To save time and speed up the drying process, the food is subjected to sterilisation temperatures of over 100-c once again.
Because the extruded fodder obtained from this process must withstand very
high temperatures several times, most of the already few natural vitamins and nutrients are lost. After drying, these must be artificially sprayed onto the product. The artificial nutrients (vitamins and minerals) are not the same as natural, healthy nutrients.
They are poorly bioavailable to the dog and therefore less healthy. Artificial vitamins are also often the trigger for many allergies. In addition,
extruded food lacks flavour after the process, so fats and artificial flavour enhancers must also be sprayed onto the extrusion nuggets (Kibble).
Extruded feed is usually declared as complete feed.
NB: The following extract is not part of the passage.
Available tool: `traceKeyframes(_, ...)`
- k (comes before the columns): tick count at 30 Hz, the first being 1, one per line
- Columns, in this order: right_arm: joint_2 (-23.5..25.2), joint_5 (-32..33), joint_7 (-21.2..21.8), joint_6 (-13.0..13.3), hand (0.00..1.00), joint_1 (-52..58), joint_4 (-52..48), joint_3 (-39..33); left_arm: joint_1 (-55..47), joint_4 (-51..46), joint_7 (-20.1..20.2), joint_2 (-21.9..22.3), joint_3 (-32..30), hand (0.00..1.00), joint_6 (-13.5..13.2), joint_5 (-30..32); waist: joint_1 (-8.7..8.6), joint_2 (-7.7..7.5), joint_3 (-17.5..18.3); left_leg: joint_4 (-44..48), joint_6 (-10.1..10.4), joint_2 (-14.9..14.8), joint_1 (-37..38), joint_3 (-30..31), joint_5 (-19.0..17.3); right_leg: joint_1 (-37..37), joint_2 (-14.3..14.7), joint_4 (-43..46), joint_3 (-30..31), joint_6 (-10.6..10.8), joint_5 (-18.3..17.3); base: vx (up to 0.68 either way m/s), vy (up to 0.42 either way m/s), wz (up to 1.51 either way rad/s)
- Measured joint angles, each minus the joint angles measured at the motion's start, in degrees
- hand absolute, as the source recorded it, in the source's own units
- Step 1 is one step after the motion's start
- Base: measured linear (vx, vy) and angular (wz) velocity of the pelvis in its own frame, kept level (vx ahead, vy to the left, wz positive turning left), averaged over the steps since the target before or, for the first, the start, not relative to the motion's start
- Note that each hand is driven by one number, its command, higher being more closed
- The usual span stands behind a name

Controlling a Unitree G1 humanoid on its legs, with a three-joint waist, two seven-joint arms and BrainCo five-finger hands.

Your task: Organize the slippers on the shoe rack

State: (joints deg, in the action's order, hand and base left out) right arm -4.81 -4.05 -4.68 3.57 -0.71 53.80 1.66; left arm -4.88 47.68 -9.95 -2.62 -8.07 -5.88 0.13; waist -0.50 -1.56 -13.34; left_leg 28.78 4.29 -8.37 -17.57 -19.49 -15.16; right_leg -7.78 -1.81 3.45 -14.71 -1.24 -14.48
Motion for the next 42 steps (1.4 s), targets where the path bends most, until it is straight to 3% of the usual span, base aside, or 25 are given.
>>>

The term "complete feed" is a legal term from the EU feed regulation.
It describes a feed which, due to its composition, contains all the nutrients that an animal needs. This means that no additional feed must be fed. The problem with this type of complete feed, however, is that the nutrients must be artificially added to meet the minimum quantities required. Maximum levels are often not considered.
As a result, dogs that have been fed a single complete food over a long period of time often suffer from an over-supply of nutrients, which increases the risk of disease and allergies. Feeding only a complete food is therefore
not appropriate for the species, as there is no variety and the nutrients are not supplied naturally.
But even switching between different varieties would not provide a natural diet. No matter whether meat meal from beef, chicken or duck is used at the beginning: In the end, identical vitamins, additives and flavour enhancers are injected. This means that every variety tastes the same to the dog and he is always supplied with the same artificial nutrients.
The extruded dog food therefore does not meet any of the three criteria of a species-appropriate diet.